8. One-Page Revision
- Surjit Bhalla (May 2026): India’s problem is not poverty; it is collapsing investment sentiment. Time to course correct.
- Net FDI negative in 8 of 13 months (Jan 2025-Jan 2026); growth stuck near 6 % for 31 years.
- Public capex ↑, private capex →; total investment/GDP flat at ~32 %.
- BIT 2.0 revision under way (announced Union Budget 2025-26); new BITs signed with Uzbekistan (2024) and Israel (2026).
- Ten reform priorities: BIT 2.0, factor markets, tariffs, subsidies, manufacturing depth, commercial courts, GST 2.0, agriculture, disinvestment, skilling + female LFPR.
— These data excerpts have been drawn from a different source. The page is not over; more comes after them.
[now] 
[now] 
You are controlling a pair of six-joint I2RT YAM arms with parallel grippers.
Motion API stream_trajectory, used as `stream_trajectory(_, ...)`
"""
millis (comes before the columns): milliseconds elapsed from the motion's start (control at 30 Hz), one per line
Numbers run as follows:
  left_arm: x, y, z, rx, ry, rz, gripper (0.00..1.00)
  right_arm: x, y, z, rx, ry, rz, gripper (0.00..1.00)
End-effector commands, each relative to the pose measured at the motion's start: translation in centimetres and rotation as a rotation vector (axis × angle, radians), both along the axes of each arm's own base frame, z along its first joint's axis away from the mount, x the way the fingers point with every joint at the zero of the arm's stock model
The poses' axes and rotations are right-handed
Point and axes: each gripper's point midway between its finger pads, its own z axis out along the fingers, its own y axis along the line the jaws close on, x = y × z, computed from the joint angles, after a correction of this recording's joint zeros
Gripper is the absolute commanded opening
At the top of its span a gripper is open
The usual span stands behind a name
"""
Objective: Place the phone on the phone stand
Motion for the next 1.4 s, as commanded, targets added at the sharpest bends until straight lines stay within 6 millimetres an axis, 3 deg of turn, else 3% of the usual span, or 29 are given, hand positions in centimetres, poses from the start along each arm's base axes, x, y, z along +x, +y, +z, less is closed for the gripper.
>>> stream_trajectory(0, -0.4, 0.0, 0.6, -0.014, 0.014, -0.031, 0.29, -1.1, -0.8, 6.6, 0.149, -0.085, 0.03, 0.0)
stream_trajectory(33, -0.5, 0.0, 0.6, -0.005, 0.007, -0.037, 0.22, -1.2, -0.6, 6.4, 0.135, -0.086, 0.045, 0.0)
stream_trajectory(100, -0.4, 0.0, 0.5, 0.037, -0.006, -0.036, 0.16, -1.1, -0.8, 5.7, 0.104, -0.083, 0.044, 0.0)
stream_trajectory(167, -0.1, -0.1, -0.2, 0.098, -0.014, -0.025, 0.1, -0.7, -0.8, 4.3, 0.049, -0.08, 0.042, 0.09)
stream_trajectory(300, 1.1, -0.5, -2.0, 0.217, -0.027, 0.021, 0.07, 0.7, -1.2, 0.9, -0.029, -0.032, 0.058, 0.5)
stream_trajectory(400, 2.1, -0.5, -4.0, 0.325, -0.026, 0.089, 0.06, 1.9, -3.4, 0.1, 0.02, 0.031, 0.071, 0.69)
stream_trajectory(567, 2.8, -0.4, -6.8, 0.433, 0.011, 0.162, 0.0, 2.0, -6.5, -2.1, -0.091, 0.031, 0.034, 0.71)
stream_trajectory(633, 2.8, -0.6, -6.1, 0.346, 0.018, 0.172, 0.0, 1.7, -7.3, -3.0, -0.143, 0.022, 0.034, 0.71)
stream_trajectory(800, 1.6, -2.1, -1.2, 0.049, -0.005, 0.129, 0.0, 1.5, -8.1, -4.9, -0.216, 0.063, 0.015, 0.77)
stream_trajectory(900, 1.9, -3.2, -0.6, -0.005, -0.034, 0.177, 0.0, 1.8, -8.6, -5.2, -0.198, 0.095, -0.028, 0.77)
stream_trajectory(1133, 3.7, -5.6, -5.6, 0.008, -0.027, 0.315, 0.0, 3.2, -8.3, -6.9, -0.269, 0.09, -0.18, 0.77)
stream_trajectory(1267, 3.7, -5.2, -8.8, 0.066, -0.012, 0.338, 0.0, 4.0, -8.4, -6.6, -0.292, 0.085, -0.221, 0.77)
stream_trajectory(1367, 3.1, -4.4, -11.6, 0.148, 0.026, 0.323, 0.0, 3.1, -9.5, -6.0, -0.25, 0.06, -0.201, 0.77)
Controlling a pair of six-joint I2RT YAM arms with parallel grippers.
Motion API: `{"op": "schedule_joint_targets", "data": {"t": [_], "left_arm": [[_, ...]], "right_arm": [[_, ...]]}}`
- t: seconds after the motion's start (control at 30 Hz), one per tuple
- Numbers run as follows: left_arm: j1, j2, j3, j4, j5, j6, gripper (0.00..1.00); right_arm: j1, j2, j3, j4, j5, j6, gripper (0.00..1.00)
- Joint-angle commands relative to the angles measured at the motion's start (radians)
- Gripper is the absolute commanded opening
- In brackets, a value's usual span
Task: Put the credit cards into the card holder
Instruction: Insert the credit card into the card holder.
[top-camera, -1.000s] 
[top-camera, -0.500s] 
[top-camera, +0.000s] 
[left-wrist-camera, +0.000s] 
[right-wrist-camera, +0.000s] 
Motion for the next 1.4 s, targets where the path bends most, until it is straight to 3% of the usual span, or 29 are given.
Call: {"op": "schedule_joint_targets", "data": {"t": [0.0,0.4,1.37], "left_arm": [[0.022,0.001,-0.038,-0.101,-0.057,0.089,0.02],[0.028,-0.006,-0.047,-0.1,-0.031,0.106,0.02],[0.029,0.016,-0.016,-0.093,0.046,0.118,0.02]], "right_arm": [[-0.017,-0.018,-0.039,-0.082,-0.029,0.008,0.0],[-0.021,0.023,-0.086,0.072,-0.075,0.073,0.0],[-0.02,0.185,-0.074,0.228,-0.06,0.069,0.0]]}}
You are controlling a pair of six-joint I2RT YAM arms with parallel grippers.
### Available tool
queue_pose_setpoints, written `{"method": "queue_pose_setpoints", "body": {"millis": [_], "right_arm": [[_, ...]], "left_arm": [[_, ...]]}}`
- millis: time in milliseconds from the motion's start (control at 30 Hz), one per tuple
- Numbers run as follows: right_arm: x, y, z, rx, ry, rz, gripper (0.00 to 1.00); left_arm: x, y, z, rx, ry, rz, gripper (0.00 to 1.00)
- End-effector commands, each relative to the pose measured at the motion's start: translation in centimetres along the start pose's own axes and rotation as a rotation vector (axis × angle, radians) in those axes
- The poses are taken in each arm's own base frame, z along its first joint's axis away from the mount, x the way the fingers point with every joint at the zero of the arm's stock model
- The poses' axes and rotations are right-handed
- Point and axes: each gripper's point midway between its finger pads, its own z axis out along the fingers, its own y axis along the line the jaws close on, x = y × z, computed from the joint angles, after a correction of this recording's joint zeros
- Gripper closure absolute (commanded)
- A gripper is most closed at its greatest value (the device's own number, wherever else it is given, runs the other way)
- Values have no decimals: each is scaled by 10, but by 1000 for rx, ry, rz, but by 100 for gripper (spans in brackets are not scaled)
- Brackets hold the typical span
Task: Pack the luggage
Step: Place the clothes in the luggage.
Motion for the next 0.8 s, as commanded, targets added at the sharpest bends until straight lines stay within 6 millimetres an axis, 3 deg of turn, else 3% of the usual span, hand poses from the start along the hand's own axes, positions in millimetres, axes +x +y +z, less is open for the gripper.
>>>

- Historical pattern: 1991 BoP crisis → liberalisation; 2013 taper tantrum → inflation targeting; 2017 → GST. India reforms under stress.
- Balanced view: Bhalla’s diagnosis is right on direction, partly debatable on degree; public capex and digital public infrastructure are genuine gains.
- Bottom line: Don’t wait for a deeper crisis — the data is the warning.